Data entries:
····················
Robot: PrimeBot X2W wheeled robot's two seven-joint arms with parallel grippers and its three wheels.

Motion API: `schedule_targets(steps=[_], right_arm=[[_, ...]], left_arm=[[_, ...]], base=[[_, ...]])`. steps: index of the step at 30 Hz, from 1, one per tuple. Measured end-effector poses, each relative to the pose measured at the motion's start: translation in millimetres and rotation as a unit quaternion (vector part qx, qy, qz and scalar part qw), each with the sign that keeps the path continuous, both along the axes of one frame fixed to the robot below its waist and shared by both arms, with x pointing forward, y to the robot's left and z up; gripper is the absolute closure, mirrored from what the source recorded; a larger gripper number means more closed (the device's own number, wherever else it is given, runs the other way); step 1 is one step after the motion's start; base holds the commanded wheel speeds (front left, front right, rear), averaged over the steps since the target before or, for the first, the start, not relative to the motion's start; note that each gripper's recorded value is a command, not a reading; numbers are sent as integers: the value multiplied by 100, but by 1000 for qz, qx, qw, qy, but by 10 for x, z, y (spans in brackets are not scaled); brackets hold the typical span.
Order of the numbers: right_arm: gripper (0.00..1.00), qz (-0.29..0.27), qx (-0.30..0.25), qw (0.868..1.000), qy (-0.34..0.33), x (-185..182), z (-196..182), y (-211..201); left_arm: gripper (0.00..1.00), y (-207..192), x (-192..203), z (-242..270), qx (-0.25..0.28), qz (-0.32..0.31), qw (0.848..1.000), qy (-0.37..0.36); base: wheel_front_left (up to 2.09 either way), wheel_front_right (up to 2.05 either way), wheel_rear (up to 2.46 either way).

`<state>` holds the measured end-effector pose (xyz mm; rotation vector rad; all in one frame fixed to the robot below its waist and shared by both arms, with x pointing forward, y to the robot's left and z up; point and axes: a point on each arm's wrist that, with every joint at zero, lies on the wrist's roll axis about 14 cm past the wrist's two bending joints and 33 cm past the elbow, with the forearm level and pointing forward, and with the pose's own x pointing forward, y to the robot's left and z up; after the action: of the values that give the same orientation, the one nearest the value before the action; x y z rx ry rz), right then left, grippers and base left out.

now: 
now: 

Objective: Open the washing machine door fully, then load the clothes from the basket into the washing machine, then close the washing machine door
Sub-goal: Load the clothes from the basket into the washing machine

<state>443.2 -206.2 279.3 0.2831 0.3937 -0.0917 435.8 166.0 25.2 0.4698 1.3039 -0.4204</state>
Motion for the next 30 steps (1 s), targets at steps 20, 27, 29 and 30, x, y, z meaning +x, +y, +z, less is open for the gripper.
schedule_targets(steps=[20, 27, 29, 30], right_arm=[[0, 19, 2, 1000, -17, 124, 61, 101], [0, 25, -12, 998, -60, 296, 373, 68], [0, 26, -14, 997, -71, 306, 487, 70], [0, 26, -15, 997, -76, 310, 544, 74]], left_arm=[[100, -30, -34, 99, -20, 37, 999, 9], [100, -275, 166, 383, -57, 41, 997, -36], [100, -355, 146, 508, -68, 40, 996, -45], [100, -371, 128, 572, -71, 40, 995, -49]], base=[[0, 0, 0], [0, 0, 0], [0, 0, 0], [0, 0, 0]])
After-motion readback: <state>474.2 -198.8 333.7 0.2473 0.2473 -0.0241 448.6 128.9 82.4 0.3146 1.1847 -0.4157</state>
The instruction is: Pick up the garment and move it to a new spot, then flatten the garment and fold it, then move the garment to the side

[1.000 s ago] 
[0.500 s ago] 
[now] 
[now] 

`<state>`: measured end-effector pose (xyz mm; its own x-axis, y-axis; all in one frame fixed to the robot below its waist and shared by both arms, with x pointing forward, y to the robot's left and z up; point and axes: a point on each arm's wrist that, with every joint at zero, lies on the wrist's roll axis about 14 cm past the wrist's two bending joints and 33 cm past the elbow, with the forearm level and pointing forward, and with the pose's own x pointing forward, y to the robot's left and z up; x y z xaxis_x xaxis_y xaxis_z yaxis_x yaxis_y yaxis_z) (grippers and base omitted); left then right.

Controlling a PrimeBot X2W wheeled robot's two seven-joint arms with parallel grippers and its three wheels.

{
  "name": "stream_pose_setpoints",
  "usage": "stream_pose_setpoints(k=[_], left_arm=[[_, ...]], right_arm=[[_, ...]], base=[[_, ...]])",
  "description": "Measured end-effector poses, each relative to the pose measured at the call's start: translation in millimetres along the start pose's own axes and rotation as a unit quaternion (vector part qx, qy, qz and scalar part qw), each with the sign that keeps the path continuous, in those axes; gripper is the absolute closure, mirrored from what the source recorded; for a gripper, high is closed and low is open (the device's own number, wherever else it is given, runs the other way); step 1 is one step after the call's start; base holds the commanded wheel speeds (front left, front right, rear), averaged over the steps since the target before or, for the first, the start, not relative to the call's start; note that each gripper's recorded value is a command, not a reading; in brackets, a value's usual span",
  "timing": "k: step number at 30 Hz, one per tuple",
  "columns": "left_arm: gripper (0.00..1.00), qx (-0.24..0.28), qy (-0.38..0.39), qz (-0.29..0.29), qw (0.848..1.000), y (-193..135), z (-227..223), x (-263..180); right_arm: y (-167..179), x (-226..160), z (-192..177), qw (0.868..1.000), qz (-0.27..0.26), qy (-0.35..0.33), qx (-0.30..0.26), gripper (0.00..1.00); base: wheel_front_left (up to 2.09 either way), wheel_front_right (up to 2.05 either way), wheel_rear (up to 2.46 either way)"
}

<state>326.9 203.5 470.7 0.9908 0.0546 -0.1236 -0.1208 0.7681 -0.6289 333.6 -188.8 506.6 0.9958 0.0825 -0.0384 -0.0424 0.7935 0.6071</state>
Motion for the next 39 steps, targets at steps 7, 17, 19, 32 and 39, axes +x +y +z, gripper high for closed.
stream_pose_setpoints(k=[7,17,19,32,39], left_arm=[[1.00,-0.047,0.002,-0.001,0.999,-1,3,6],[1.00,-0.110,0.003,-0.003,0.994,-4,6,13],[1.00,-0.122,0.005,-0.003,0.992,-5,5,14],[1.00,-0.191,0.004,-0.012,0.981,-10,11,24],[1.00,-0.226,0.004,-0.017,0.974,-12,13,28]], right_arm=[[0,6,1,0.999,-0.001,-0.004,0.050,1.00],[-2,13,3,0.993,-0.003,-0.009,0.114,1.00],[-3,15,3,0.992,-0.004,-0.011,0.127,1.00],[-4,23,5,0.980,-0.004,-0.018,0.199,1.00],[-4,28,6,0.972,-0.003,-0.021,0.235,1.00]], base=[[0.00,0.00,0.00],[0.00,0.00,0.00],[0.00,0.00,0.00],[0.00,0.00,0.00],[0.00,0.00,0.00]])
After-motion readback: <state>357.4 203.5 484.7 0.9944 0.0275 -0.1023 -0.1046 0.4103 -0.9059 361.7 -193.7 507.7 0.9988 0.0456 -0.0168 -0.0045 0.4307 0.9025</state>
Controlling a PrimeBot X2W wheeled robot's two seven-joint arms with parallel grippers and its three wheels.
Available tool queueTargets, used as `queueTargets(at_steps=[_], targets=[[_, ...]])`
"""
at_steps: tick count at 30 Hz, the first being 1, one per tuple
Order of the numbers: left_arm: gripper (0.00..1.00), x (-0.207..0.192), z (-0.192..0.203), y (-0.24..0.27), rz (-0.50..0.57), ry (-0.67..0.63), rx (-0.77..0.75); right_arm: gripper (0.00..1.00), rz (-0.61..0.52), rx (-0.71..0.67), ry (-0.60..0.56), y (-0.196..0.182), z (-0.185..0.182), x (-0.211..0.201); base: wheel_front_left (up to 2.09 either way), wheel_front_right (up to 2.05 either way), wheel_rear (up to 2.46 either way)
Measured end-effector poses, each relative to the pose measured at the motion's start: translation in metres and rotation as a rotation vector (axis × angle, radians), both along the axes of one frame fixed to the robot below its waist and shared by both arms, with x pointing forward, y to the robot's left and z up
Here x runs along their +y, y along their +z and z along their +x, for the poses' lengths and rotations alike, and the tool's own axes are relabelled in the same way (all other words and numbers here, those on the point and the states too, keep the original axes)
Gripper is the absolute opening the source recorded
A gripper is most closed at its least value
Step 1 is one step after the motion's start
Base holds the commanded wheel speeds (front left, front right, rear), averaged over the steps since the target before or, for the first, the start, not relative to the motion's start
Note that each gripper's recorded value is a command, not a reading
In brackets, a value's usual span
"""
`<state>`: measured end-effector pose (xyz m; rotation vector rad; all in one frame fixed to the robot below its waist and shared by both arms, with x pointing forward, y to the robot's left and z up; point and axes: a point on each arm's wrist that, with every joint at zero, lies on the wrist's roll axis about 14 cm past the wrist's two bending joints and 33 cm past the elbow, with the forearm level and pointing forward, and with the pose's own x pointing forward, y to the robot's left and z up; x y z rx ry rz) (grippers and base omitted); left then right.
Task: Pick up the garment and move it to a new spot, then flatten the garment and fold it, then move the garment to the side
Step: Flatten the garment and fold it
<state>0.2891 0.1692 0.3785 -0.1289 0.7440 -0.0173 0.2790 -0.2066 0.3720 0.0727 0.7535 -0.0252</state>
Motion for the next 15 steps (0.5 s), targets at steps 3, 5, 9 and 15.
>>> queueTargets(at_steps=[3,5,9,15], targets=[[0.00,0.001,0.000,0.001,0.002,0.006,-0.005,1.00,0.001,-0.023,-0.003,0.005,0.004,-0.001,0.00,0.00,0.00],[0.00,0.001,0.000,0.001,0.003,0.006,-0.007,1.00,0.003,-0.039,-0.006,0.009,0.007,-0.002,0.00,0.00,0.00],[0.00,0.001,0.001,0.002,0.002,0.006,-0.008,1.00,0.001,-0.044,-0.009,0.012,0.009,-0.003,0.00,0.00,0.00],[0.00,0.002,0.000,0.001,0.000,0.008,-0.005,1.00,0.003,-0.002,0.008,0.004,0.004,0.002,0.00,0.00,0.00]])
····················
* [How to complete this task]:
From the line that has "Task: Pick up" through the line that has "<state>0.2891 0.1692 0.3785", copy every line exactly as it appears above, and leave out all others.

* [Result of this task]:
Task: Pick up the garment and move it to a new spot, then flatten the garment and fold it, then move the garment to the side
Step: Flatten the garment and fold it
<state>0.2891 0.1692 0.3785 -0.1289 0.7440 -0.0173 0.2790 -0.2066 0.3720 0.0727 0.7535 -0.0252</state>

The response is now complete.